Further, the biomarkers must get thoroughly verified for their efficacy with regard to the diagnostic application. It is reasonable to describe that the toxic effects of gentamicin have a long cascade system that needs to be deciphered at the molecular, biochemical and cellular level. From the above mentioned literature, it was learnt that the enzymes catalyzing the generation of oxygen metabolites may be controlled by feed back mechanism. Genes acting at this level may need to be studied to determine their downstream or upstream effects. Cell organelles like mitochondria play important role in the generation of energy through a cycle of events that involve oxygen species. The generation of free radicals may be another important source to modify the gentamicin driven nephrotoxicity. As such markers that reflect the activity of free radicals may provide insights on the gentamicin induced pathogenesis. In the present case, it can be assumed the old lady might have received gentamycin therapy before hospitalization. This could have resulted in the development of nephrotoxicity.
IgA Nephropathy
The final aspect to be focused in the description is Pathophysiology and Pathogenesis of IgA Nephropathy. The most frequent cause of glomerulonephritis was considered globally to be of IgA nephropathy (IgAN) (19). This condition is presented by microhematuria and/or proteinuria, recurrent gross hematuria, and diffuse mesangial IgA deposits in glomeruli. Initially, IgAN was thought to be less harmful, but it has potential to contribute to end-stage renal disease as found in nearly in 20-40% of patients who are susceptible to renal disease (19). IgAN occurs in patients diagnosed late after 5 to 25 years (19).
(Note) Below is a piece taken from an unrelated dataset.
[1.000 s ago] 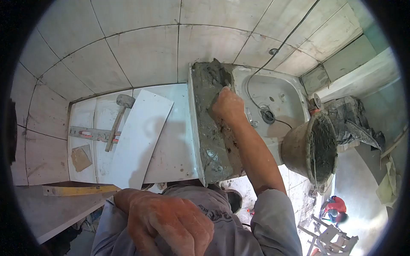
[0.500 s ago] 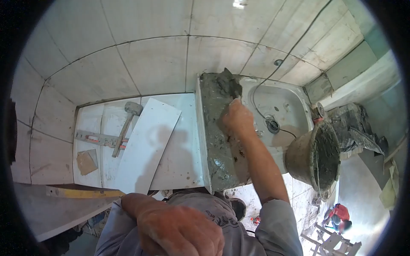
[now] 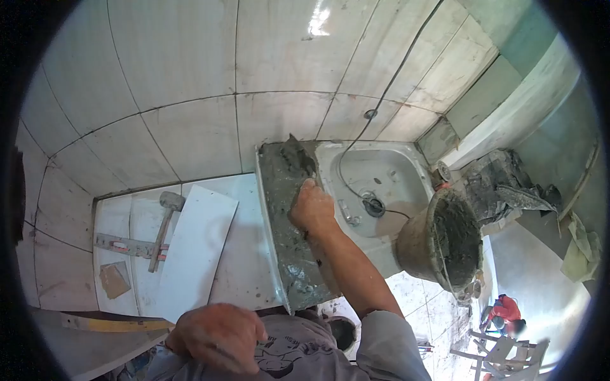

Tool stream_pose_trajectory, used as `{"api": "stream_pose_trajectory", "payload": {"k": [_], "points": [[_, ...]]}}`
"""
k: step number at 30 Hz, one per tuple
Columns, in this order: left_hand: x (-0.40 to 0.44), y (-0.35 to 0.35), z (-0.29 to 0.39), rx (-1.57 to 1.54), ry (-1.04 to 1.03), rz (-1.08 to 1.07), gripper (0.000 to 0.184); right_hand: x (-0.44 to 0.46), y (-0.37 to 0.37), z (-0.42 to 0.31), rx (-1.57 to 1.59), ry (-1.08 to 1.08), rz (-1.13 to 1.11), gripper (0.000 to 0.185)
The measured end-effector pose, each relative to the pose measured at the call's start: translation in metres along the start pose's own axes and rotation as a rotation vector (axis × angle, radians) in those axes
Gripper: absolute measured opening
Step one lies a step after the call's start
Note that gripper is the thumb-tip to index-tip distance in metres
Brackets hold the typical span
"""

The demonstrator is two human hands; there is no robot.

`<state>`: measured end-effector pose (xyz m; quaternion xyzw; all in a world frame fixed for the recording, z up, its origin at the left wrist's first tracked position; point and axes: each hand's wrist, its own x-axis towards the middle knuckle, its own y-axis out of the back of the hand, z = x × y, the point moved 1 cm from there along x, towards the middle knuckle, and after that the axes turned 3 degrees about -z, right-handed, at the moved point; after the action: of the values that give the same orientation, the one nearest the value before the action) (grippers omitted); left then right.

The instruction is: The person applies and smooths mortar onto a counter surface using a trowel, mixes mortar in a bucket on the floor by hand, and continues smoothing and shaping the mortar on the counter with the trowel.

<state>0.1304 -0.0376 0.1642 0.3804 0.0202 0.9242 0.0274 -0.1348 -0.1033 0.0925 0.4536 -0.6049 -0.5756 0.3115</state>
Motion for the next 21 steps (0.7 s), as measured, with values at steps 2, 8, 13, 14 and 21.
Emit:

The indicators of this disease are high serum creatinine levels, high systemic blood pressure, and continuous protein excretion (19). The histopathological indicators are extension of immune deposits to the perivascular space and crescent formation, glomerulosclerosis and tubular atrophy/interstitial fibrosis (19).
Rauta and his co workers described that various parameters determine the effect of IgAN (20). These include histopathological findings, proteinuria, serum cholesterol, level of Ccr, and hypertension (20). In addition, certain indicators could assess the disease progression like lack of episodes of macroscopic hematuria, male sex, magnitude of tubular atrophy and serum urate level (20). These factors need to be assessed in combination to gain insights on IgAN. But, several parameters are independently related to the disease progression like the level of glomerular score, presence of hypertension and in histopathology arteriolosclerosis and urinary erythrocytes. (20). These parameters have provided a paradigm for assessing the risk as far as the outcome is concerned. Therefore, IgAN relies on the renal function which is largely influenced by the connection between parameters and outcome (20). As there is an existence of independent parameters that reflect the early and evident form of disease, predicting IgAN at an earlier stage is warranted (20). In view of the growing research importance, there is need to be considered primary IgA nephropathy (IgAN) with regard to its natural history(21). This is because there are concerns in characterizing this disease while considering patients for renal biopsy, in the utility of various classifying criteria for the renal lesions, statistics which lead to misinterpretation (21). It was further described that prolonged progression from 5 to 25 years and remission, geographic fluctuations are well known features that reflect a good natural history of IgAN(21).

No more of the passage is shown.